We make it clear that we will provide whatever services our clients require to enable them to deprive their home states of tax revenue. Anything they want, we'll bend over.

And, in the morning, before they leave, our clients will discreetly leave some cash on the dressing table.

Third, our government will politically protect the wealthiest and the strongest in their struggle to enhance their wealth at the expense of the poor and the weak. They will do this at home and abroad.

This was most strikingly illustrated at the United Nations, where we stalwartly defended vulture funds - as this column pointed out when it happened in September 2014.

We were asked to stand with Peru, Bolivia and India, who wished to limit the freedom of vulture funds, to reduce their ability to wreak economic havoc in pursuit of profit. We chose instead to vote to protect them.

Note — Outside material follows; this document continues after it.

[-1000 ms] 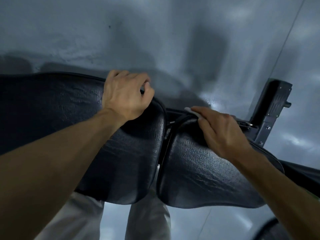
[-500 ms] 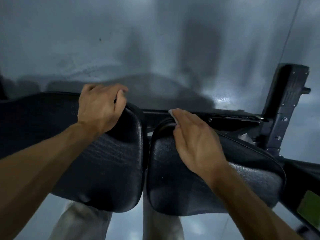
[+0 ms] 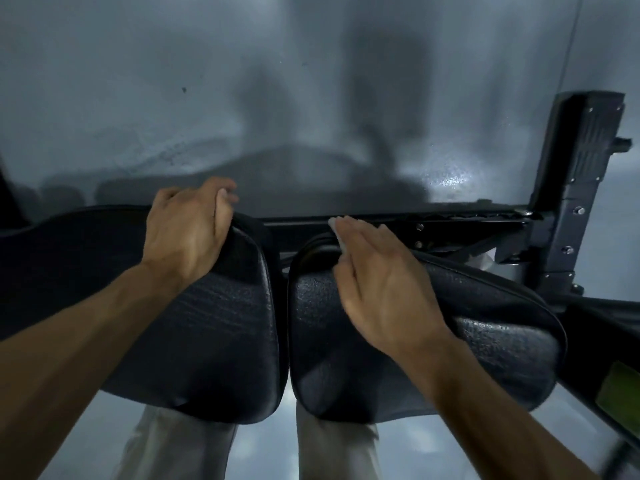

So, whether it's the EU, global corporations or vulture capitalists, we do as we're told, and hope it pays off.

This isn't just how things have worked out, this is policy. We kiss up, and kick down.

How's it paying off, this policy of deference?

Well, that depends on who you are. If you're an obnoxious gobdaw who doesn't care who gets hurt as long as you get rich, well - you're doing ok. Reports from Credit Suisse and Knight Frank indicate an increase in the number of millionaires, and a swelling of the wealth of existing millionaires.

More than half the houses sold today are paid for in cash. This comes from the spare change of wealthy individuals, also from Irish investors - and increasingly from international investors, our old friends the vulture funds.

So, government policies have worked well for the wealthy. How are the rest of us doing?

Figures produced at the TUC last week show that our friends the Spaniards haven't been doing too well on the wages front - a mere 2.8pc increase since the recession. France managed a 10.5pc increase and Germany 13.9pc.

No one has done better than Poland, a 23pc increase.

Ireland? We got a 1.6pc increase.

At the same time that wealth is bubbling up for the thin layer at the top, the League of Credit Unions reports that one in 10 parents has to cut back on food in order to meet the cost of sending their kids to school.

Soup kitchens are needed more than ever, homelessness increases and is likely to do so into the distant future.

But - hey, y'know, we took one for the team.

Meanwhile, in the Dail, Mick Wallace and Stephen Donnelly have been trying to winkle out more info on the activities of vulture funds. We have yet to understand the extent to which our lives are being shaped by the forces of greed.

But, sure, not to worry.

In May, Michael Noonan told the Dail that it's a compliment to be labelled a vulture. Because, "vultures provide a very good service in the ecology through cleaning up dead animals that are littered across the landscape".

Ok, so the rich guys are the vultures. Who gets to play the dead bodies whose bones are being picked clean?